<<<<

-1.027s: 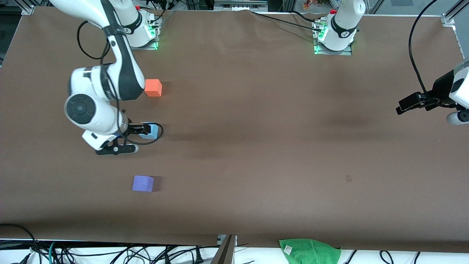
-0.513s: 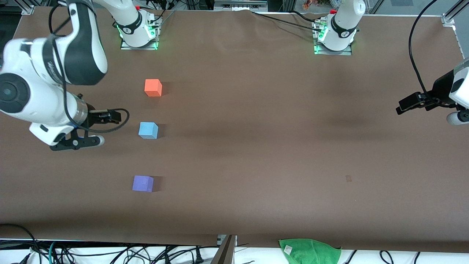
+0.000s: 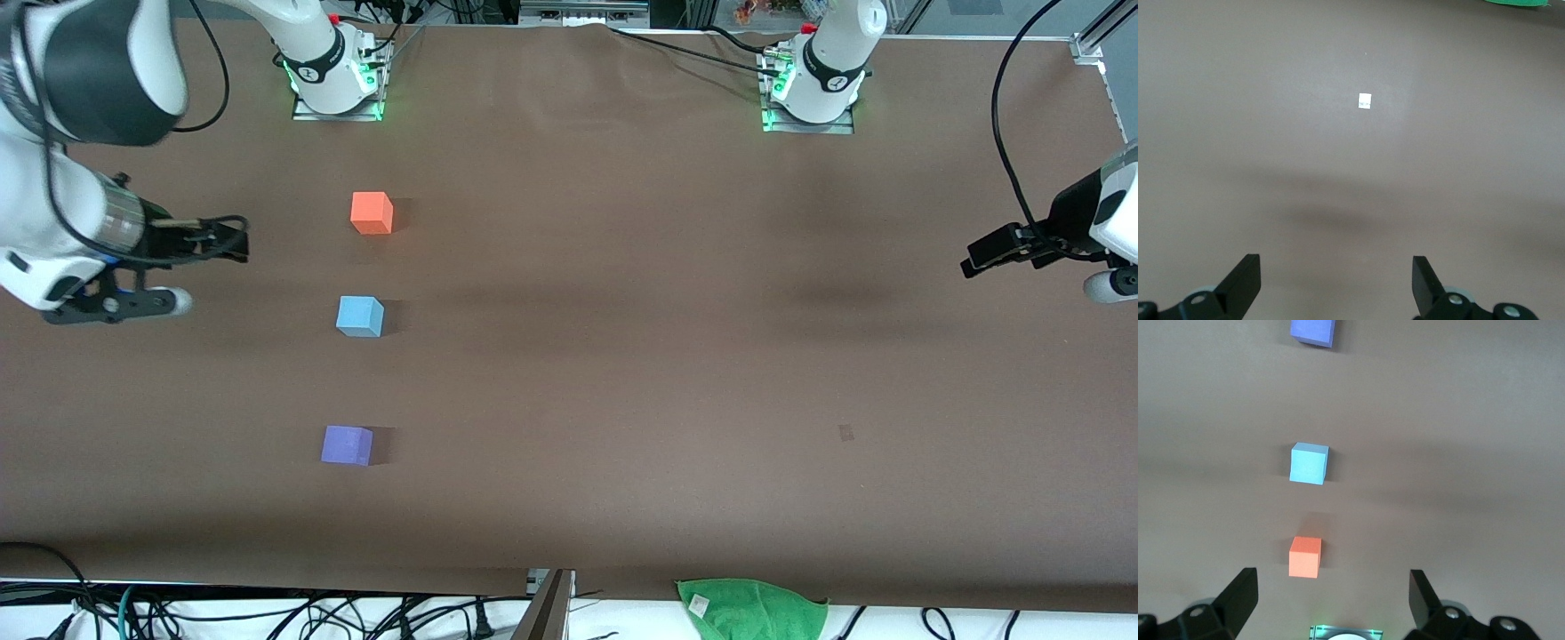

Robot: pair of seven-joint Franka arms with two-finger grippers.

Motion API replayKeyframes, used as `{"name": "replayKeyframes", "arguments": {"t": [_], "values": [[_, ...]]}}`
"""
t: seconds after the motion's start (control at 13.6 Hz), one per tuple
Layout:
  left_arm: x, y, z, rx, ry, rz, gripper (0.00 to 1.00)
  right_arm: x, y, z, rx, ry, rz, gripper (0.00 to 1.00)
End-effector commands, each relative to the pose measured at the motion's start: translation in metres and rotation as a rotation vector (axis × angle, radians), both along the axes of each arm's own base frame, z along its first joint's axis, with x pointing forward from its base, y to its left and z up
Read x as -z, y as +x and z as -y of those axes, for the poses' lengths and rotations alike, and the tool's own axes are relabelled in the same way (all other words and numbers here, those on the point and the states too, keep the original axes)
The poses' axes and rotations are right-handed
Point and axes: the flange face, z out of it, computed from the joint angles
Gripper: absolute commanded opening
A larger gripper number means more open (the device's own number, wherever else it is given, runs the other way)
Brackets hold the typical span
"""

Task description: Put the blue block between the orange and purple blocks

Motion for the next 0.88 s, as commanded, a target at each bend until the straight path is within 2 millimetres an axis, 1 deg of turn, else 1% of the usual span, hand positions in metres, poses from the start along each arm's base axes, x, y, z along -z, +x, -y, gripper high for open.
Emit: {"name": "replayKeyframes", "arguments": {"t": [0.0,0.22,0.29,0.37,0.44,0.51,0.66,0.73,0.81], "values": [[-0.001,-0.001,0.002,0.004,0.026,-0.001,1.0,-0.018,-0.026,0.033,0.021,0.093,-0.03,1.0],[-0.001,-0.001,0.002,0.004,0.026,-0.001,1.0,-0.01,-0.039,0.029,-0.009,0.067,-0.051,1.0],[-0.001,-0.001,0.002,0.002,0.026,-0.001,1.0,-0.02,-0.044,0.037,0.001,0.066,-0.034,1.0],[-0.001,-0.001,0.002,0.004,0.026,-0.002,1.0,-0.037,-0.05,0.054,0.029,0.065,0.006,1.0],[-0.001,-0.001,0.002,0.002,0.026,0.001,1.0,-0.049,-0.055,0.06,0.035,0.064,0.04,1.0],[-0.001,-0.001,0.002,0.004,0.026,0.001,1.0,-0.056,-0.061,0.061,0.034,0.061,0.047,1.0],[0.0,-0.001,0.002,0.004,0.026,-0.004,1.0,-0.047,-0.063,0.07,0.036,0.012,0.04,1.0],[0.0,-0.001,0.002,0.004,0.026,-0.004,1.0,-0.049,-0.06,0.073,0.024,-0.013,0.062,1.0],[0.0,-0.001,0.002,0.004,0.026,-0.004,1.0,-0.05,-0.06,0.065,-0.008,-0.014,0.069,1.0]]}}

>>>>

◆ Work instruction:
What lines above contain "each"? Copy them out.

◆ Answer box:
End-effector commands, each relative to the pose measured at the motion's start: translation in metres and rotation as a rotation vector (axis × angle, radians), both along the axes of each arm's own base frame, z along its first joint's axis, with x pointing forward from its base, y to its left and z up
Motion for the next 0.88 s, as commanded, a target at each bend until the straight path is within 2 millimetres an axis, 1 deg of turn, else 1% of the usual span, hand positions in metres, poses from the start along each arm's base axes, x, y, z along -z, +x, -y, gripper high for open.

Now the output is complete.